Pour l’industrie textile, cela se traduit par « une pénurie et une hausse des coûts« , explique auprès de l’AFP Euratex, la confédération qui regroupe les fabricants européens de textile. Le prix d’autres fibres naturelles comme la laine et le lin est également en augmentation depuis fin 2020, après près de trois ans de baisse.
« La forte hausse des cours du pétrole (…) renchérit le coût des fibres synthétiques qui concurrencent directement le coton », commente Carsten Fritsch, analyste chez Commerzbank. Le polyester, le nylon et les acryliques sont produits à partir de produits chimiques dérivés du pétrole. Leur prix est donc directement lié à celui de l’or noir, dont les cours sont actuellement proches de sommets sur 7 ans.
La demande est d’autant plus forte que les acheteurs textiles veulent se prémunir de prix qu’ils anticipent en hausse en constituant des stocks. Résultat: « il est plus difficile pour les acheteurs mondiaux de s’approvisionner en coton où que ce soit », explique à l’AFP Jack Scoville, analyste pour Price Group.
Un conteneur en provenance d’Asie qui arrive aux États-Unis coûte désormais entre 12.000 et 16.000 dollars, contre 3.000 dollars avant la pandémie
Répercussions inéluctables
Rogie Sussman Faber, propriétaire de Vogue Fabrics, un magasin de tissu réputé dans la banlieue de Chicago, remarque toutefois que l’envolée des coûts de transport éclipse presque celle des fibres.
« Aux États-Unis, nous sommes davantage touchés par la forte hausse des frais de transport que par le prix des matériaux », assure-t-elle à l’AFP. Selon elle, un conteneur en provenance d’Asie qui arrive aux États-Unis coûte désormais entre 12.000 et 16.000 dollars, contre 3.000 dollars avant la pandémie.
Yves Dubief, président de l’Union des Industries Textiles française pointe également du doigt la hausse des prix du gaz et de l’électricité, dont la filière est une grande consommatrice.
Une augmentation des prix de revient qui pèse particulièrement sur les petites entreprises, plus fragiles. « Il faut une trésorerie solide pour financer les coûts d’exploitations.

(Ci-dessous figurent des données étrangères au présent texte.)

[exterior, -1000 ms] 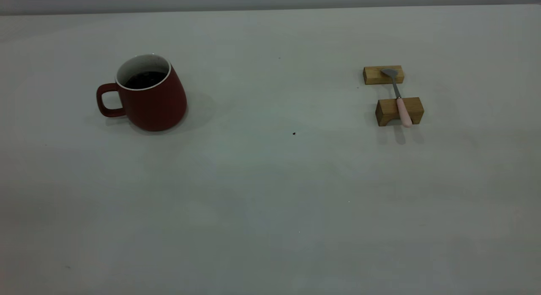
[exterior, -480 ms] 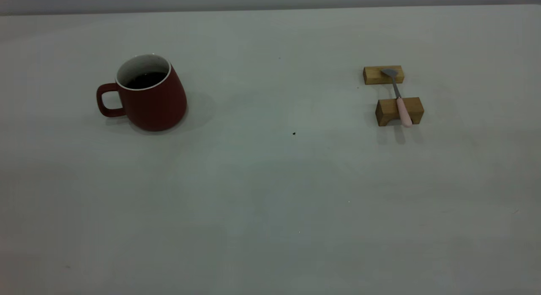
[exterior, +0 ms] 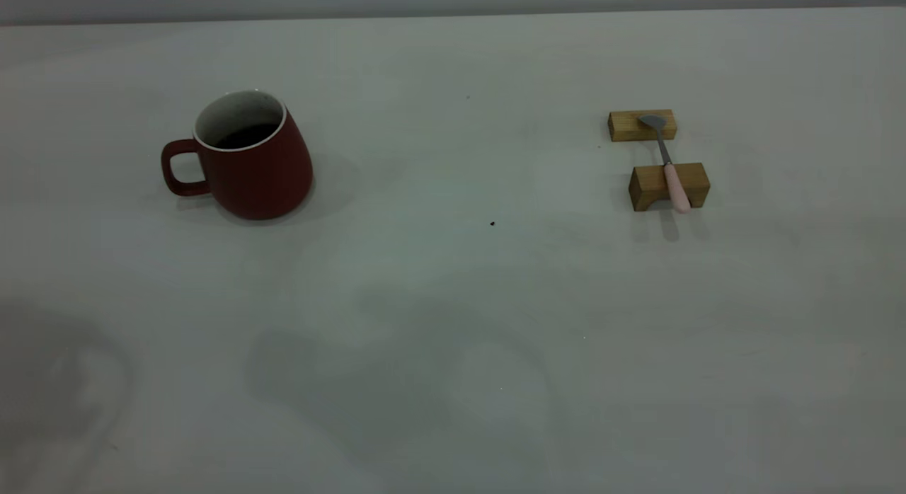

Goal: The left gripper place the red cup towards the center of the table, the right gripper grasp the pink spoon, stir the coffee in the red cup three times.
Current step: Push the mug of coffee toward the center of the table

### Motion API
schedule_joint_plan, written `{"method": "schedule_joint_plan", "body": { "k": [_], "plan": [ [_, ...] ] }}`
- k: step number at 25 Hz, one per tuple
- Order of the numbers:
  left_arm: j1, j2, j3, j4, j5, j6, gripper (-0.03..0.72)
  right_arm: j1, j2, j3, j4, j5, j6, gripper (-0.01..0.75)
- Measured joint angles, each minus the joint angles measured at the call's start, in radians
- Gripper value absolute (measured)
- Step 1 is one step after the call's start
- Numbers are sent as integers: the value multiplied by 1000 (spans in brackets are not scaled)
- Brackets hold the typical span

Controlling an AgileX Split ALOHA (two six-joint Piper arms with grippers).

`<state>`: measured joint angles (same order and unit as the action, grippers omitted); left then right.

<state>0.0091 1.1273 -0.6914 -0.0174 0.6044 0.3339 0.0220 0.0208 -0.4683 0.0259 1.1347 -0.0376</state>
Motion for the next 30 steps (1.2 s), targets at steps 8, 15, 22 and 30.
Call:
{"method": "schedule_joint_plan", "body": {
  "k": [8, 15, 22, 30],
  "plan": [
    [0, 426, -217, -1, -25, 293, 610, 0, 0, 0, 0, 0, 0, 237],
    [-21, 726, -399, 3, -27, 435, 609, 0, 0, 0, 0, 0, 0, 237],
    [-95, 950, -579, 3, -41, 533, 605, 0, 0, 0, 0, 0, 0, 237],
    [-146, 1123, -724, 17, -49, 595, 596, 0, 0, 0, 0, 0, 0, 237]
  ]
}}
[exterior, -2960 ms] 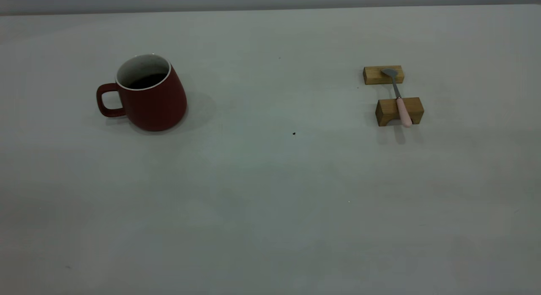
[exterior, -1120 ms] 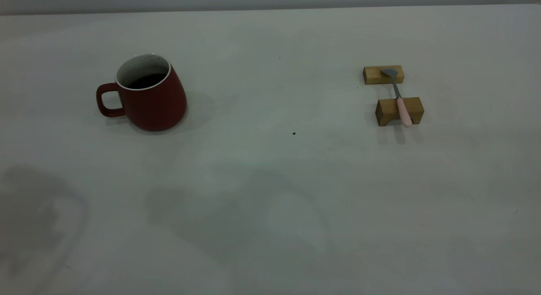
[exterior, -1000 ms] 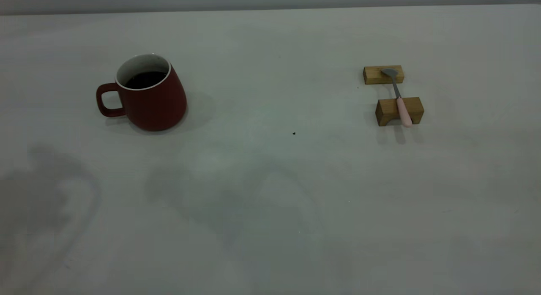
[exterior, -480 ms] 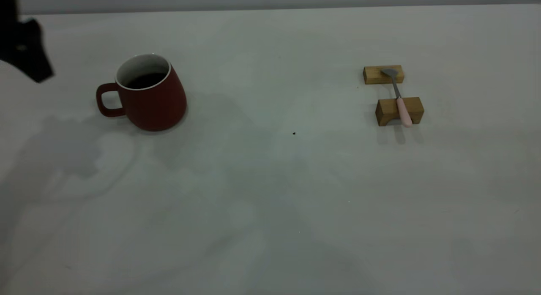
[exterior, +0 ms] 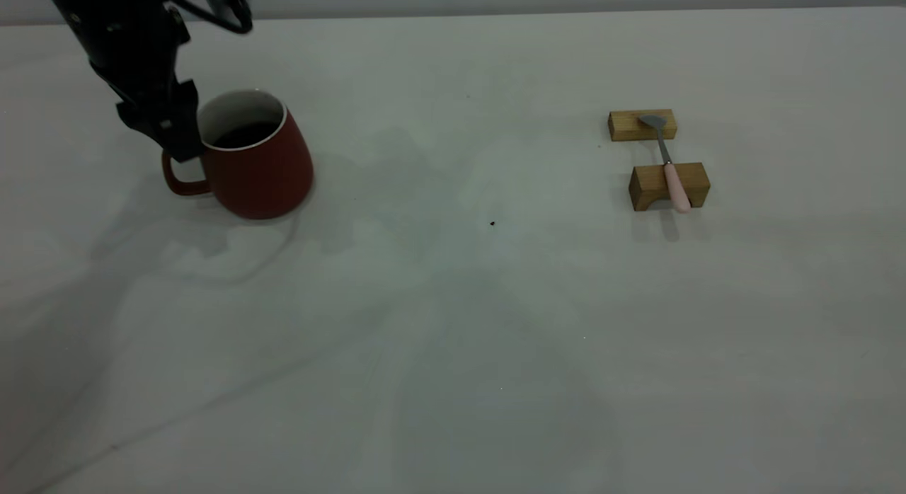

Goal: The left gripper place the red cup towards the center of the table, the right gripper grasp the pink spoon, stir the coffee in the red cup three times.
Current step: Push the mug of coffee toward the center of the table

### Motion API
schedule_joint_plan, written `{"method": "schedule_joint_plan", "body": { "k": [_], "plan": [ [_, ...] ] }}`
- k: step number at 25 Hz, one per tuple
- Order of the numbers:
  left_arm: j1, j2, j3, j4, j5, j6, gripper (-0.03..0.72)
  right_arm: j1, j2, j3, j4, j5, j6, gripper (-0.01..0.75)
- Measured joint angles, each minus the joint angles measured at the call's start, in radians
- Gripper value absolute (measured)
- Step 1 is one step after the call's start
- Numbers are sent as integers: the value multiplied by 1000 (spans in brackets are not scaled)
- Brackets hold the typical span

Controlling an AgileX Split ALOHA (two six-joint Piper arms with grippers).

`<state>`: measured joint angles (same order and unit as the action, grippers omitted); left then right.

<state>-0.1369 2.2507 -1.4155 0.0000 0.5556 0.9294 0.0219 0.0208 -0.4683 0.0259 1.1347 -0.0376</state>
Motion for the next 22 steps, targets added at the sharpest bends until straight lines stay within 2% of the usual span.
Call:
{"method": "schedule_joint_plan", "body": {
  "k": [9, 22],
  "plan": [
    [-78, 76, -68, 0, -30, 17, 595, 0, 0, 0, 0, 0, 0, 237],
    [-271, 84, -68, 0, -103, -40, 595, 0, 0, 0, 0, 0, 0, 237]
  ]
}}
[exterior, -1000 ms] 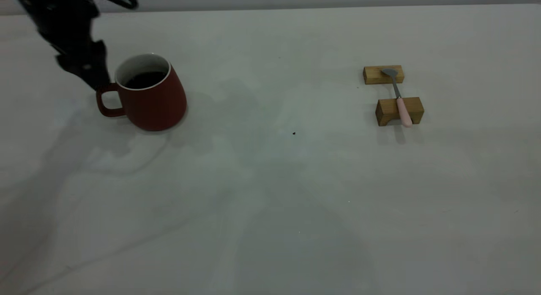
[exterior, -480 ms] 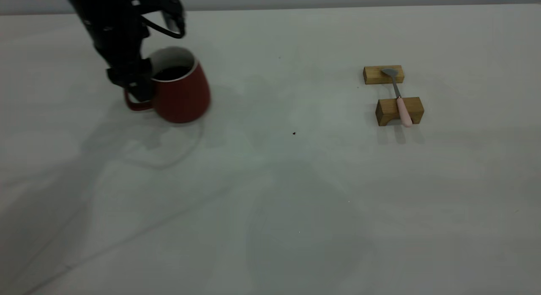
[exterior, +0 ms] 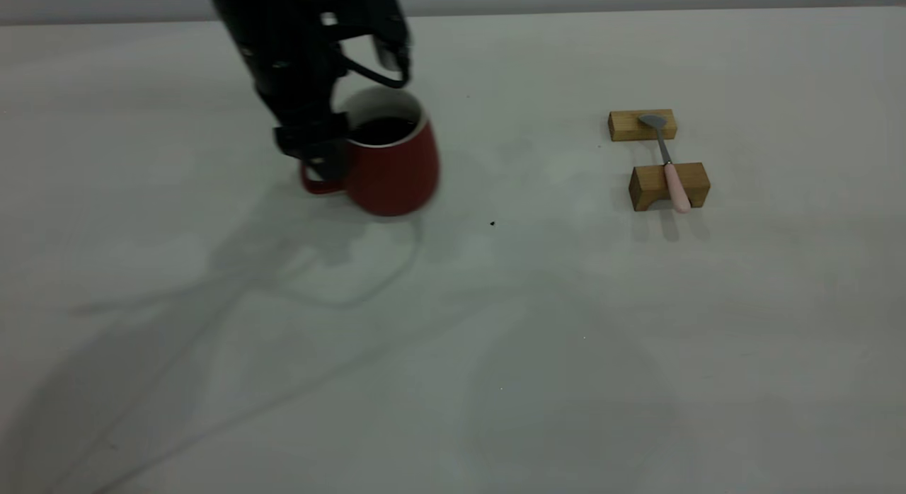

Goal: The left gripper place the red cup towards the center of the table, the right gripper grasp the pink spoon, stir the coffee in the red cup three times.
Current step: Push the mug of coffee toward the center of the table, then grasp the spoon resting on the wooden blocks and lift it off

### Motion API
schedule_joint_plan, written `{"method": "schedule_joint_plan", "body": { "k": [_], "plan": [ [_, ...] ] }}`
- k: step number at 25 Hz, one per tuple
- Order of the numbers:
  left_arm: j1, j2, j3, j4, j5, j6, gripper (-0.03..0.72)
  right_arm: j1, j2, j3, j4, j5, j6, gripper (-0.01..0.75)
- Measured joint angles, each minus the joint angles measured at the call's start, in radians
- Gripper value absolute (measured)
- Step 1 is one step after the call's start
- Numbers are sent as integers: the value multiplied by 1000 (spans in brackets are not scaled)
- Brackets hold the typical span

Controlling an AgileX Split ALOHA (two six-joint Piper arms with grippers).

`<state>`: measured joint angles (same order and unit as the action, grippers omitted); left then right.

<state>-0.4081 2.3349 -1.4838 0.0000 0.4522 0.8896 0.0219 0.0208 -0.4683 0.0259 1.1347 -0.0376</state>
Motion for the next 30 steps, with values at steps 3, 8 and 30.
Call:
{"method": "schedule_joint_plan", "body": {
  "k": [3, 8, 30],
  "plan": [
    [-32, 0, 0, -8, -11, -34, 595, 0, 0, 0, 0, 0, 0, 237],
    [-42, -56, 0, -8, 56, -134, 595, 0, 0, 0, 0, 0, 0, 237],
    [-37, -903, 132, 38, 716, -751, 595, 0, 0, 0, 1, 0, 0, 237]
  ]
}}
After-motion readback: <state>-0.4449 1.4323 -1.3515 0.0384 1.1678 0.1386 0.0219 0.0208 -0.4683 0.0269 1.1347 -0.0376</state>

Des entreprises peuvent décider d’arrêter leurs productions », déplore-t-il.
Des répercutions des prix sur les produits finis comme les vêtements semblent inéluctables, selon plusieurs experts. « Les consommateurs pourraient commencer à voir les prix augmenter », estime Jack Scoville.
D’autant que le prix de l’habillement a déjà contribué le mois dernier à pousser l’inflation à un sommet en trente ans au Royaume-Uni, à 5,5%.
Les géants du secteur devraient toutefois traverser la tempête sans trop y laisser de plumes.
Associated British Foods, la maison mère du mastodonte britannique de la « fast fashion » Primark, a cependant assuré à l’AFP que l’augmentation de ses coûts de fabrication n’induirait pas d’augmentation des prix, grâce à un taux de change favorable et une baisse des coûts d’exploitations des magasins. Fin 2021, le suédois H&M assurait être « habitué aux fluctuations du coût des matières premières ainsi qu’à d’autres facteurs externes qui pourraient potentiellement impacter les coûts d’achat ».